The median age in the city was 47.1 years. 17.8% of residents were under the age of 18; 4.2% were between the ages of 18 and 24; 26.2% were from 25 to 44; 34.3% were from 45 to 64; and 17.5% were 65 years of age or older. The gender makeup of the city was 50.1% male and 49.9% female.

===2000 census===
As of the census of 2000, there were 378 people, 170 households, and 116 families living in the city. The population density was 5,512.0 PD/sqmi. There were 173 housing units at an average density of 2,522.7 /sqmi. The racial makeup of the city was 93.92% White, 1.59% African American, 0.26% Native American, 3.17% Asian, and 1.06% from two or more races. Hispanic or Latino of any race were 1.06% of the population.

There were 170 households, out of which 28.2% had children under the age of 18 living with them, 59.4% were married couples living together, 7.6% had a female householder with no husband present, and 31.2% were non-families. 25.9% of all households were made up of individuals, and 4.1% had someone living alone who was 65 years of age or older. The average household size was 2.22 and the average family size was 2.70.

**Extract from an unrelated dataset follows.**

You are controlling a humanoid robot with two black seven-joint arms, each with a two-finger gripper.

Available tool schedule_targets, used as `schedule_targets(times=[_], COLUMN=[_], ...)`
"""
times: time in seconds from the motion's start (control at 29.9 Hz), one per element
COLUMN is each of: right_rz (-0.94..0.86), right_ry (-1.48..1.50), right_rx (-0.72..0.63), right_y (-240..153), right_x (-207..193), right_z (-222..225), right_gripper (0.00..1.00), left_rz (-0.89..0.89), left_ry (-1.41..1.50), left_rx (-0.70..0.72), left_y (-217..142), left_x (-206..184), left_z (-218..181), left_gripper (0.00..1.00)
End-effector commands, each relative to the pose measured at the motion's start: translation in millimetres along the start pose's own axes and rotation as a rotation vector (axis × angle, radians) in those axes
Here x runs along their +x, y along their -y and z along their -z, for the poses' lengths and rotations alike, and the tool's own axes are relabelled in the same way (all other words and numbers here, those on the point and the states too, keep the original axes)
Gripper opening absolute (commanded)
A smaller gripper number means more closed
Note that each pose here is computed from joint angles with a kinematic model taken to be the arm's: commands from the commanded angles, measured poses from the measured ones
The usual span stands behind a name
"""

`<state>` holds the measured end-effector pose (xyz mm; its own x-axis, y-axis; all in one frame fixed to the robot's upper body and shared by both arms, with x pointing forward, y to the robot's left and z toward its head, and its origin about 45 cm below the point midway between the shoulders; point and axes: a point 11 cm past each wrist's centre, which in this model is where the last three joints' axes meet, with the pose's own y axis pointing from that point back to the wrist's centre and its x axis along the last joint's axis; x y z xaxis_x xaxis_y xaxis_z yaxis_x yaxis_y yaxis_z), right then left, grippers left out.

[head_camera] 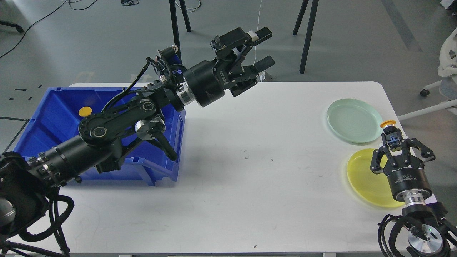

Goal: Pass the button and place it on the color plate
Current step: 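Lower the yellow button onto the yellow plate and open the right gripper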

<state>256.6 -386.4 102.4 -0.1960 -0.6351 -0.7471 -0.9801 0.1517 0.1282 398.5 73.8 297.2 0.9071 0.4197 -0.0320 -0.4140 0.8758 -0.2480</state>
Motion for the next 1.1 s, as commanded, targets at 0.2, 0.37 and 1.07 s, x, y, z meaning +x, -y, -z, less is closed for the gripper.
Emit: schedule_targets(times=[0.2, 0.37, 1.07], right_rz=[-0.095, -0.137, -0.027], right_ry=[0.06, 0.096, 0.205], right_rx=[-0.024, -0.035, -0.023], right_y=[-20, -25, -23], right_x=[25, 31, 8], right_z=[-21, -38, -44], right_gripper=[0.09, 0.19, 0.99], left_rz=[-0.001, -0.001, -0.002], left_ry=[0.001, 0.001, 0.0], left_rx=[0.0, 0.0, -0.001], left_y=[0, 0, 0], left_x=[0, 0, 0], left_z=[0, 0, 0], left_gripper=[0.79, 0.79, 0.79])
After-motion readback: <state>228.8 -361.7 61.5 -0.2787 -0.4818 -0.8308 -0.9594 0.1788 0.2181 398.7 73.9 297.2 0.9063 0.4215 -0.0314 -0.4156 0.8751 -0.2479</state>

In the city, the population was spread out, with 21.7% under the age of 18, 3.2% from 18 to 24, 33.1% from 25 to 44, 31.7% from 45 to 64, and 10.3% who were 65 years of age or older. The median age was 41 years. For every 100 females, there were 98.9 males. For every 100 females age 18 and over, there were 93.5 males.

The median income for a household in the city was $81,812, and the median income for a family was $108,732. Males had a median income of $76,250 versus $52,188 for females. The per capita income for the city was $48,256. About 1.8% of families and 2.4% of the population were below the poverty line, including none of those under the age of eighteen or sixty-five or over.